Es scheint, das grenzübergreifende Arbeiten gelingt Ihnen spielend. Dahinter stecken sicher ein ungeheures Maß an Disziplin, Wissen und Fleiß. Wie lässt sich Ihr Alltag zwischen den Kulturen beschreiben?
Im Normalfall fliege ich jeweils für drei Wochen zu einem Arbeitsaufenthalt nach China. Ein Tag pro Woche ist dabei für die Arbeit an der Shandong Universität reserviert und die anderen sechs Tage für die Arbeit in der KEEN CLINIC Gruppe. Je nach Behandlungsbedarf wechsle ich hier tageweise zwischen den verschiedenen Kliniken. Dabei gehört es neben den Patientenuntersuchungen und Behandlungen zu meinem Aufgabenfeld, die medizinischen Behandlungsabläufe in unserer Klinik zu optimieren und deutsche Qualitätsstandards durchzusetzen. Meist bin ich von Assistenzärztinnen und -ärzten, aber auch Oberärzten und Chefärzten umgeben, damit sie meine Behandlungsweise unmittelbar kennenlernen können.
Zusätzlich sind in China nach dem normalen Klinikalltag fast täglich noch Meetings oder Arbeitsessen mit anderen Kollegen bzw. Professoren von der Shandong Universität üblich, um über die gemeinsamen Aufgaben und Projekte zu beraten. So komme ich in der Regel erst zwischen 22.00 und 22.30 Uhr nach Hause. Danach nehme ich meistens noch Kontakt mit Deutschland auf, um ebenso über den Stand der Dinge in meiner kassenzahnärztlichen Praxis informiert zu sein und ggfs. Entscheidungen zu treffen. Dabei kommt mir die Zeitverschiebung gerade Recht. Ich versuche immer aus den objektiven und länderspezifischen Gegebenheiten einen Vorteil zu ziehen und die Zeit sehr effektiv zu nutzen.
Welchen Anspruch haben Sie an sich selbst, wenn man bedenkt, dass Sie nicht nur Praxisinhaber, Wissenschaftler, Klinikdirektor und international gefragter Referent, sondern auch Buchautor, ehrenamtlicher Richter und Mitbegründer des Ellen Institute, eines Institutes für Forschung und Weiterbildung, sind?

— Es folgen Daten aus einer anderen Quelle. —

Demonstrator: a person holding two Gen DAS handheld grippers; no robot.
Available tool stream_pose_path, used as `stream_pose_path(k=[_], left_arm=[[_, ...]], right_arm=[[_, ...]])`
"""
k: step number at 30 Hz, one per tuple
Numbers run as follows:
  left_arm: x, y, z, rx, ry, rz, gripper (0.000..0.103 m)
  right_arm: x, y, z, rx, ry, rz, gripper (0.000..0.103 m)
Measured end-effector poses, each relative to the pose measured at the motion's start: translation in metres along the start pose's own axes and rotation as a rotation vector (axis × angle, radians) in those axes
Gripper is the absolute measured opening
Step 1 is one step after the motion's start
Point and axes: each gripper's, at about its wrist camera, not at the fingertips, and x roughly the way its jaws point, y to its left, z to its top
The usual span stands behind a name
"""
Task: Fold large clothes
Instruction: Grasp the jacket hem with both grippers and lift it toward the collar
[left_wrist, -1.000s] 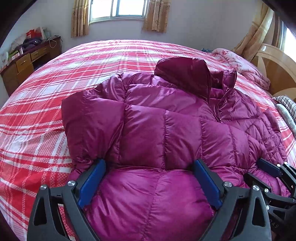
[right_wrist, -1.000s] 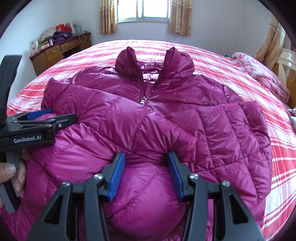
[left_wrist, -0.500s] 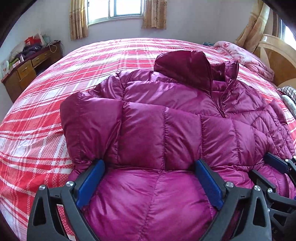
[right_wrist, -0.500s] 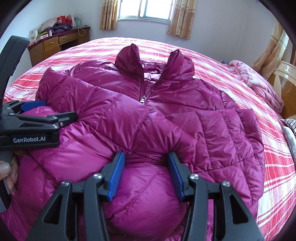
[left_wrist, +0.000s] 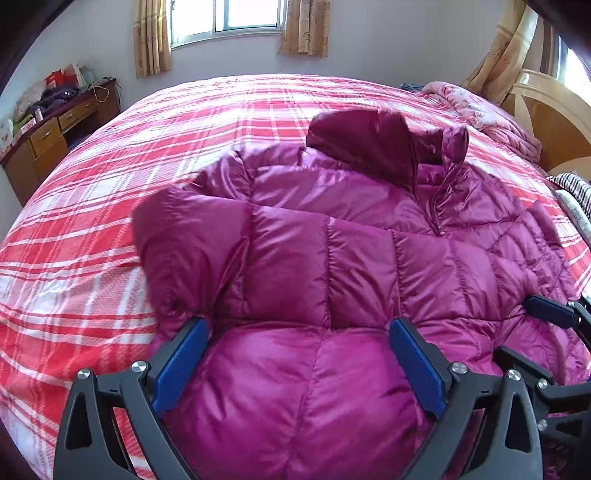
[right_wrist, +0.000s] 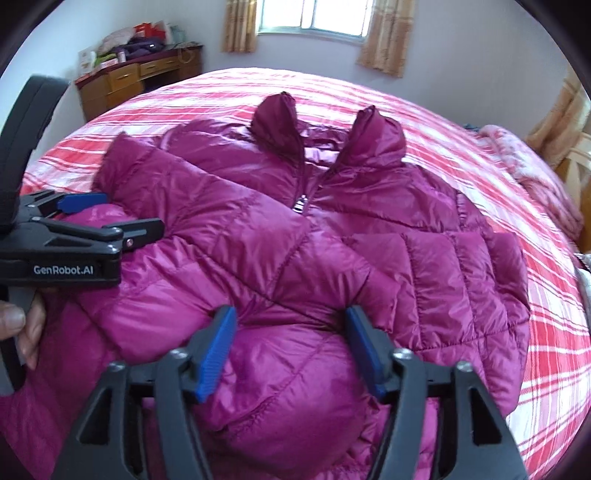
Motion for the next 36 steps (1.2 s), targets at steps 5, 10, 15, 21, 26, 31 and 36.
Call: stream_pose_path(k=[5,10,15,21,26,31,36], left_arm=[[-0.034,0.010,0.028,-0.038,-0.104,-0.056,0.099],[-0.024,0.008,0.071,-0.024,-0.111,-0.051,0.099],[-0.004,0.010,0.116,-0.051,-0.124,-0.067,0.099],[0.027,0.010,0.168,-0.116,-0.121,-0.107,0.099],[0.069,-0.009,0.192,-0.022,-0.066,-0.018,0.099],[0.096,-0.017,0.181,0.049,0.022,0.006,0.099],[0.100,-0.003,0.145,0.061,0.087,0.022,0.099]], right_arm=[[-0.019,-0.023,0.020,0.090,-0.068,0.070,0.084],[-0.010,-0.054,0.057,0.207,-0.072,0.068,0.084],[0.005,-0.083,0.098,0.275,-0.092,0.015,0.084],[0.027,-0.111,0.138,0.301,-0.088,-0.026,0.087],[0.056,-0.122,0.164,0.269,-0.041,-0.071,0.087],[0.091,-0.126,0.171,0.217,0.071,-0.112,0.079],[0.092,-0.127,0.147,0.176,0.117,-0.111,0.021]])
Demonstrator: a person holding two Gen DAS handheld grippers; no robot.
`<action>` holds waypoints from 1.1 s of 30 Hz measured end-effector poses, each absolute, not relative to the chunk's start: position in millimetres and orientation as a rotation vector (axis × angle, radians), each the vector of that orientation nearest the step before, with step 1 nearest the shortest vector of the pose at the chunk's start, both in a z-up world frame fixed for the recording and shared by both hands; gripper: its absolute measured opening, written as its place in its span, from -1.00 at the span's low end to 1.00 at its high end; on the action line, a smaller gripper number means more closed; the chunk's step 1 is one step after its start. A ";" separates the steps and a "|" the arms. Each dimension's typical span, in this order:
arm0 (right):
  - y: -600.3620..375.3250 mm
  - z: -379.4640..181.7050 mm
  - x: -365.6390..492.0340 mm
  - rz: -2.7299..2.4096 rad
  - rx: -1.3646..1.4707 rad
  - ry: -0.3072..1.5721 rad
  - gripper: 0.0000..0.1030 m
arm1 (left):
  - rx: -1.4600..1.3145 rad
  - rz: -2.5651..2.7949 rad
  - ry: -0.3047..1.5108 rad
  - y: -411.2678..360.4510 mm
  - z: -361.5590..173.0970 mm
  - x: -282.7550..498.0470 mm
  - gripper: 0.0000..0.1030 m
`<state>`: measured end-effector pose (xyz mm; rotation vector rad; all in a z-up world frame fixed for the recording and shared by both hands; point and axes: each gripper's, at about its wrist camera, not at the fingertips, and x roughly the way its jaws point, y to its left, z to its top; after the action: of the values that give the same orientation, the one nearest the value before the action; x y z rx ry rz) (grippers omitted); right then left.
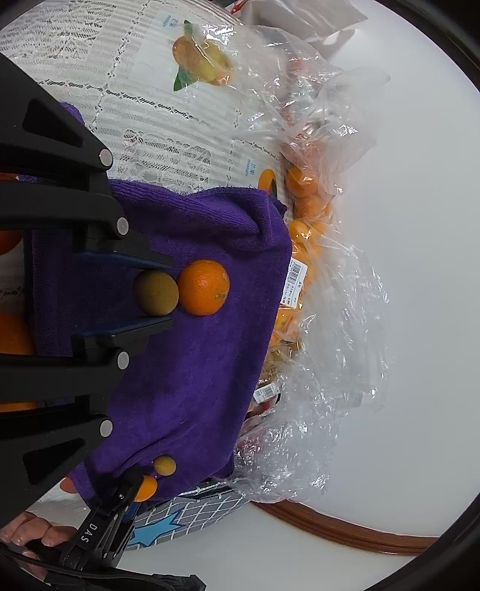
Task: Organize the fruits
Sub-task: 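Open both grippers to release the fruits onto the purple towel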
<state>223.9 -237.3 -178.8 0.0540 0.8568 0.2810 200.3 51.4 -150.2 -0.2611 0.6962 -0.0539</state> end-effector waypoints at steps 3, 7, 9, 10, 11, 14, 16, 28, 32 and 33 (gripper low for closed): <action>-238.1 -178.6 223.8 0.277 0.055 0.857 -0.36 | -0.261 -0.054 0.696 51.3 -150.2 200.1 -0.53; -237.3 -178.3 223.2 0.271 0.049 0.859 -0.36 | -0.261 -0.054 0.696 51.5 -150.3 199.8 -0.53; -237.6 -177.9 223.0 0.269 0.049 0.857 -0.31 | -0.261 -0.053 0.695 51.8 -150.3 199.3 -0.53; -237.4 -177.8 223.5 0.268 0.049 0.857 -0.30 | -0.261 -0.055 0.696 51.5 -150.3 200.0 -0.53; -237.1 -177.6 223.4 0.270 0.049 0.856 -0.29 | -0.261 -0.056 0.696 51.5 -150.2 199.9 -0.53; -236.2 -175.8 221.4 0.259 0.037 0.845 -0.17 | -0.261 -0.055 0.697 51.0 -149.8 199.9 -0.53; -235.9 -173.7 219.5 0.253 0.029 0.830 -0.10 | -0.259 -0.054 0.697 50.8 -149.2 199.4 -0.53; -239.5 -160.3 204.6 0.200 0.007 0.760 -0.02 | -0.300 -0.066 0.659 56.5 -141.8 182.9 -0.52; -245.8 -155.7 190.2 0.151 0.004 0.717 -0.02 | -0.269 -0.064 0.603 51.3 -133.2 169.7 -0.41; -247.8 -155.3 186.7 0.145 0.010 0.718 -0.02 | -0.266 -0.066 0.589 50.3 -131.4 165.8 -0.36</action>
<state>186.7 -247.8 -155.3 0.0104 0.7181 0.1453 165.8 50.3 -131.4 -0.2661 0.5888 -0.0664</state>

Ich bin immer auf der Suche nach Antworten auf offene Fragen oder neuen Lösungswegen für Probleme oder Grenzbereiche bei der medizinischen Behandlung von Patienten.
Dabei ist es für mich seit meinem Studium selbstverständlich, dass ich mir von anderen erfahrenen Experten Wissen aneigne und umgekehrt auch meine Erfahrungen mit diesen Kollegen austausche. Auch als Autor und Referent bekommt man von seinen Lesern oder Workshop-Teilnehmern oft neue Denkanstöße, die einen wiederum zu neuen Recherchen motivieren.
So erfüllt es mich mit Stolz und Dankbarkeit zugleich, dass international namhafte Dental- oder Pharmaunternehmen Wert auf meine Expertise legen und ich durch Forschungsaufträge früher als die allgemeine Öffentlichkeit von neuen Errungenschaften der Wissenschaft oder sogenannten High-Tech-Methoden erfahre.
Seit einigen Jahren nehme ich zunehmend aktiv am Wissenstransfer und der Erprobung praxistauglicher neuer Behandlungsmethoden teil, was zwar auch sehr zeitintensiv ist, wofür meine Familie aber viel Verständnis aufbringt und mich unterstützt.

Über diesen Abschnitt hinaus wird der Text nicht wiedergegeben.